By Arlan W. Fuhr, DC
For years, chiropractic clinicians have seen patients with low back pain get well. Yet in spite of this repeated, positive experience we still had a challenge: there was no randomized controlled clinical trial to back up our practical experience.
We wonder why we have for so long been ignored by the medical profession when it comes to integration of chiropractic into the overall worldwide healthcare system. I suggest that it is directly related to one important phenomenon: we have operated based on clinical experience, absent the hard evidence that would prove to the general healthcare world that we offer an effective method for treatment of musculoskeletal conditions.
I am encouraged to report that this state of affairs is changing for the good. United Health Care has recently presented its well-documented findings that suggest that spinal manipulation used early in an
episode effectively improves outcomes and reduces overall treatment costs. Specifically, the study says:
“Manipulation is the only service, which if not provided at any time during a spinal episode, appears to lead to higher total episode costs.”
“Total episode cost appears to be lower for episodes where manipulation is introduced within the first 10 days of the episode.”
“Episodes where a chiropractor was the first provider seen are characterized by treatment well-aligned with clinical evidence; the least fragmentation of care; low rates of imaging, injections and prescriptions medications; and low total episode cost [emphasis mine].”
From my perspective, the outcomes are not surprising; those of us who are clinicians can testify to having achieved similar results. What is most significant here is that an independent organization has conducted verifiable, reproducible research with resulting data that verifies our clinical experience.

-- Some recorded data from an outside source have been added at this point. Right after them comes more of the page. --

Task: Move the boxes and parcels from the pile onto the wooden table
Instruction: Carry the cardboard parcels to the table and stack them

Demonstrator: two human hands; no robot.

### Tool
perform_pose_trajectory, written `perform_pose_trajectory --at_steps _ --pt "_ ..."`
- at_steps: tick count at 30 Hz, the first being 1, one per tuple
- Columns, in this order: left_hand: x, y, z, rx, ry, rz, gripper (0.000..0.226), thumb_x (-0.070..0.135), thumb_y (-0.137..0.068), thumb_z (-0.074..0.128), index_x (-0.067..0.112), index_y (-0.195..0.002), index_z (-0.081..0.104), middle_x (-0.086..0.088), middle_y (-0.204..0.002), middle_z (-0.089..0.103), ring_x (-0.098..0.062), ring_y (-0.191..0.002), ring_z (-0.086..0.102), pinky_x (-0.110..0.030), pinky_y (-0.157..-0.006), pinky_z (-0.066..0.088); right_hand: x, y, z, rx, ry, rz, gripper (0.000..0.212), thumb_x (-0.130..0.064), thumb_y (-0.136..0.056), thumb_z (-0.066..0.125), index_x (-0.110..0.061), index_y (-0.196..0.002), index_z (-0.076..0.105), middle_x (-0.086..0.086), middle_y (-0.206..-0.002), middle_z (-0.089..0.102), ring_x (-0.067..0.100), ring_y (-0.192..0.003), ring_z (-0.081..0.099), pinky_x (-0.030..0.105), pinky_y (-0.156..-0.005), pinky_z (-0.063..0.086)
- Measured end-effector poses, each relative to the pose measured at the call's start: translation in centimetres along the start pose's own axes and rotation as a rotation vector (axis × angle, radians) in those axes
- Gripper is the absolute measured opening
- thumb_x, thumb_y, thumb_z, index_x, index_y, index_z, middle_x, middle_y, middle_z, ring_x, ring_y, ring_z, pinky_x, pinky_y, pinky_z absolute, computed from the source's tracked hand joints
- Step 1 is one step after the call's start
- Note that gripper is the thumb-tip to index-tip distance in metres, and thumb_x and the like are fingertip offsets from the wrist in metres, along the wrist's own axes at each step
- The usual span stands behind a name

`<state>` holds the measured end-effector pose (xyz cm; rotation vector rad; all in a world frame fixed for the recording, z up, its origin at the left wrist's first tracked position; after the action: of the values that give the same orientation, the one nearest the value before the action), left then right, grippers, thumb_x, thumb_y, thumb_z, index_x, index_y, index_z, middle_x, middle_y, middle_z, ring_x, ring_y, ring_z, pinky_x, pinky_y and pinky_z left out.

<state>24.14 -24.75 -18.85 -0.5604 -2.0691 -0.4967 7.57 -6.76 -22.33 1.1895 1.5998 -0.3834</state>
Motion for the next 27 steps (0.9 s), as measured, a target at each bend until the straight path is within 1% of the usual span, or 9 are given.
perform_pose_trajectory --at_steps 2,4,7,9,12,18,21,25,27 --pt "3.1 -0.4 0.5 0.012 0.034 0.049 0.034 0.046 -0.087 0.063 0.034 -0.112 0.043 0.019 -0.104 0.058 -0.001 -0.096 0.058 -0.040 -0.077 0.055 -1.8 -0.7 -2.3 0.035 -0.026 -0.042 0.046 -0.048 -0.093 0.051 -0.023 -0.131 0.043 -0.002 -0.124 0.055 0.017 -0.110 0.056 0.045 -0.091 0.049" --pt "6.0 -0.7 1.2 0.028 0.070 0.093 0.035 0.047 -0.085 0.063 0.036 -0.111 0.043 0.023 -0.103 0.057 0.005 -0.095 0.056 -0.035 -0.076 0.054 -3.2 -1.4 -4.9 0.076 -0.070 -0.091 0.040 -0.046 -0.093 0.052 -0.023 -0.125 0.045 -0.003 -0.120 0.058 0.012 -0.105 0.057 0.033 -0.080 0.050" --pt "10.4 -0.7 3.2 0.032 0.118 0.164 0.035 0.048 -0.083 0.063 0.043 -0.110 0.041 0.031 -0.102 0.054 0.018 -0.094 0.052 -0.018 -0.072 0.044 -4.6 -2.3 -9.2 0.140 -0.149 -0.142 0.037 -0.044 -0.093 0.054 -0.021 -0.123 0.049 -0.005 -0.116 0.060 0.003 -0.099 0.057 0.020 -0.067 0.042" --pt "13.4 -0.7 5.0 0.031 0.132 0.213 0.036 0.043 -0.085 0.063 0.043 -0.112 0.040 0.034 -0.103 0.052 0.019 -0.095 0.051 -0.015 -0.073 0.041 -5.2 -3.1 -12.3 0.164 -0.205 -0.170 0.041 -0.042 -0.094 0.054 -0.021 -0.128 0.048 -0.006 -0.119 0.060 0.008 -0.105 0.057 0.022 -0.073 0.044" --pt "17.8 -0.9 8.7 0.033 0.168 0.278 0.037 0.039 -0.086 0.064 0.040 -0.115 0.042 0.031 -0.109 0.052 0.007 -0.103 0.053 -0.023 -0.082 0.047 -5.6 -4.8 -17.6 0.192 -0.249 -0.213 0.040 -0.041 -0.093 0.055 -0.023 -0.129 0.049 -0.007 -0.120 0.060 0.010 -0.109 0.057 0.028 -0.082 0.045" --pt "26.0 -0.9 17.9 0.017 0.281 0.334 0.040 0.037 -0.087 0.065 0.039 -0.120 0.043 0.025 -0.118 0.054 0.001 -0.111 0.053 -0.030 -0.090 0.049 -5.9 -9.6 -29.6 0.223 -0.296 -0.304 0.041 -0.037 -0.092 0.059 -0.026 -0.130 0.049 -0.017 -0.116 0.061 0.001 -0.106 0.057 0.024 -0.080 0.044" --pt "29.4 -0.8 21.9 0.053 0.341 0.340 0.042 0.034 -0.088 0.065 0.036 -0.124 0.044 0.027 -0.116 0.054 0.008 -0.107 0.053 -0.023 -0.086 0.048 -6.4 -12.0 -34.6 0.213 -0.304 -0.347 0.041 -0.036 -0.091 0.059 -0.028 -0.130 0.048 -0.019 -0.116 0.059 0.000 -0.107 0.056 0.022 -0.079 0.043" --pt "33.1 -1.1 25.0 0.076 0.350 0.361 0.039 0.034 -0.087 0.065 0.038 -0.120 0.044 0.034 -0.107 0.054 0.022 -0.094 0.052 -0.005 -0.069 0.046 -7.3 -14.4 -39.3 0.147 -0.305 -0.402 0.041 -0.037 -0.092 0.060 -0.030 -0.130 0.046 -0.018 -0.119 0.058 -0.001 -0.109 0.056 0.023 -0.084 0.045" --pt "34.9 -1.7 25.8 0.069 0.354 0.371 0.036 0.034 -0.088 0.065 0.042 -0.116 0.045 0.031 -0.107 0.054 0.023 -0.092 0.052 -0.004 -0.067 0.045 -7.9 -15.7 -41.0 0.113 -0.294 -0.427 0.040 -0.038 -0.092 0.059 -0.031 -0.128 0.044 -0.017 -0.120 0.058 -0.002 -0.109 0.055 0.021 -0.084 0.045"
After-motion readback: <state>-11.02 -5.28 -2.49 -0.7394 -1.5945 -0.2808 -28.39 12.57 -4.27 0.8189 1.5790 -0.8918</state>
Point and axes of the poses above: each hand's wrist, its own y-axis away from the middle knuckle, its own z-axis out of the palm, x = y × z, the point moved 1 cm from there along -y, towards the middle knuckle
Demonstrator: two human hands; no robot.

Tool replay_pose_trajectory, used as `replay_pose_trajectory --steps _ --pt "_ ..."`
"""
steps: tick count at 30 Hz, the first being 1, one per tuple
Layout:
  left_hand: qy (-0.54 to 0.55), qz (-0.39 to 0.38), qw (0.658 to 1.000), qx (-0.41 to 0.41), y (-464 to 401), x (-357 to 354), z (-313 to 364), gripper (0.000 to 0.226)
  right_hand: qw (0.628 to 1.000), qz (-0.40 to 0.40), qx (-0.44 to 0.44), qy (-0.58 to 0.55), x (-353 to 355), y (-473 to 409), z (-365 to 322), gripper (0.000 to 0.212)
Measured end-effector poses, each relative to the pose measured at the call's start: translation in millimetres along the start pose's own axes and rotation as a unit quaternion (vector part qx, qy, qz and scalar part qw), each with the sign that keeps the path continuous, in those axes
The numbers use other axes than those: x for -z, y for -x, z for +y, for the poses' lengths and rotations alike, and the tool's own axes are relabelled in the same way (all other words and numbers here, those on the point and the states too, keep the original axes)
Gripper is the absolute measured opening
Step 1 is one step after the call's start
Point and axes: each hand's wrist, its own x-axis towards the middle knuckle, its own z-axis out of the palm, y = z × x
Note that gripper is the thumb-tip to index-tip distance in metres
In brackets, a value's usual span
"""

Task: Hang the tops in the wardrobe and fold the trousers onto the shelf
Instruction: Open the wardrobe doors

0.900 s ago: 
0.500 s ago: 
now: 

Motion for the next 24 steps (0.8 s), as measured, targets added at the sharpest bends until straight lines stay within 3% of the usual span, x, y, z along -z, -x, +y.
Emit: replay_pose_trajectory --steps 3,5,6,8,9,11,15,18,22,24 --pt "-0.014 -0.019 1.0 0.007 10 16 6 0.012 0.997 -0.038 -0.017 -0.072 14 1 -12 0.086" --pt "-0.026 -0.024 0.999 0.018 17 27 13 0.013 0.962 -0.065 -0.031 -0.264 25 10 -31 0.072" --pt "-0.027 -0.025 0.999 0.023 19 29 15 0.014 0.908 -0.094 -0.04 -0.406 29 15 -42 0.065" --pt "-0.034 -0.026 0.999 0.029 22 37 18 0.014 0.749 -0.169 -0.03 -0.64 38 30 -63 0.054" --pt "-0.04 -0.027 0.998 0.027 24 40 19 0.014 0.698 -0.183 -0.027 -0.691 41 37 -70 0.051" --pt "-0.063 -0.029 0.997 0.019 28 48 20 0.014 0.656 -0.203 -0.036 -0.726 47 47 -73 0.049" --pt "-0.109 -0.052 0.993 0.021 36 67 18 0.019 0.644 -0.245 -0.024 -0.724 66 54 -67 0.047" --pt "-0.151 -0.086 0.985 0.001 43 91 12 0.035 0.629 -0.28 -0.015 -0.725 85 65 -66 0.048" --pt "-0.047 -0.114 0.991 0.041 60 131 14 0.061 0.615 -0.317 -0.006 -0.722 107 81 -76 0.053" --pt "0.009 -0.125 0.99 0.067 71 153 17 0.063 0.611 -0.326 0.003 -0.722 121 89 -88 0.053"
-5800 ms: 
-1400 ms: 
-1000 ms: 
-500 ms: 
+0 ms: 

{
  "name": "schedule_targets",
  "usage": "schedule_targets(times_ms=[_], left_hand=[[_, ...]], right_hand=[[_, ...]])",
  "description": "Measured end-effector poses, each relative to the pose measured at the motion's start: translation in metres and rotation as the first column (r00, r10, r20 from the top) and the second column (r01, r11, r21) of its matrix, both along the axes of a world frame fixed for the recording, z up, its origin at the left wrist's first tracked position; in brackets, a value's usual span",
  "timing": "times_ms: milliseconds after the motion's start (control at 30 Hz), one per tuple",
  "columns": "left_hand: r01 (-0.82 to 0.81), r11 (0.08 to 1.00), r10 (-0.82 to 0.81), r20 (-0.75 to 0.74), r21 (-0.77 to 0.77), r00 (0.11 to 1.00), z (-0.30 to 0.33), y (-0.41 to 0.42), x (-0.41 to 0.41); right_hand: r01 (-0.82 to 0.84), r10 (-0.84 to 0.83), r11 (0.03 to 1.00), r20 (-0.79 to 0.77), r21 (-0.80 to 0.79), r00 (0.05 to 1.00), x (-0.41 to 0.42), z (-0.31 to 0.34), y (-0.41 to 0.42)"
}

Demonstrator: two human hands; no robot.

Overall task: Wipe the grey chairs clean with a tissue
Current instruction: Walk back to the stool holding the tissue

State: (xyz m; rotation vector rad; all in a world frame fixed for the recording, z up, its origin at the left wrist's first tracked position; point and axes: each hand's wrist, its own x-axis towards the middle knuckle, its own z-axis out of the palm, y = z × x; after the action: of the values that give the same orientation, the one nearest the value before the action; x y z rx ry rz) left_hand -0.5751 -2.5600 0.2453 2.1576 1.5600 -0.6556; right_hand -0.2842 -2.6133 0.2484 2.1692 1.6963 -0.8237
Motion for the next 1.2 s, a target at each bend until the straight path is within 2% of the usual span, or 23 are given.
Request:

There is more good news. In study published in The Spine Journal, chiropractic spinal manipulation was compared to physician directed usual care in the treatment of acute mechanical low back pain using evidence-based clinical practice guidelines. This is the first randomized controlled trial using clinical practice guidelines; it was conducted by medical and chiropractic researchers at the Vancouver Hospital University of British Columbia, Canada.
Ninety-two patients were recruited. One group received four weeks of chiropractic manipulation; the other group received physician directed usual care (UC). The usual care ranged from narcotic analgesic medications (16 weeks later 78% were still taking narcotics) to opioid use (80%) and passive modalities (60%).
Patients were evaluated according to the unadjusted mean improvement in the Roland-Morris Disability Questionnaire. The primary outcome: improvement in acute low back pain was significantly
greater in the Clinical Practice Guidelines group that used chiropractic manipulation. The group that received manipulation also showed improvement at sixteen and 24 weeks.
Again, the significance here is that this is the first reported randomized controlled trial that used full clinical practice guidelines-based treatment to compare spinal manipulative therapy administered by chiropractors to family physician-directed usual care. It is certainly critically important that the outcomes showed that chiropractic manipulation is an effective intervention for acute low back pain; I posit that it is perhaps even more significant to the profession of chiropractic that the study was conducted
at all.
As chiropractors who believe in the effectiveness of our work, we have a duty to participate in and encourage these kinds of comprehensive studies. Consistent, verifiable data is the single most effective way to convince the health care world that chiropractic deserves to stand shoulder-to-shoulder
with other disciplines as an accepted and welcomed mode of treatment.
Optum, “Innovations in Conservative Care: Getting to the Right Provider First.” Arizona Association of Chiropractic, June 8, 2013.
Bishop PB, Quon JA, Fisher CG, et al. The Chiropractic Hospital Based Interventions Research Outcomes (CHIRO) Study: A Randomized Controlled Trial on the Effectiveness of Clinical Practice Guidelines in the Medical and Chiropractic Management of Patients with Acute Mechanical Low Back
Pain (2010) The Spine J 10:10551064.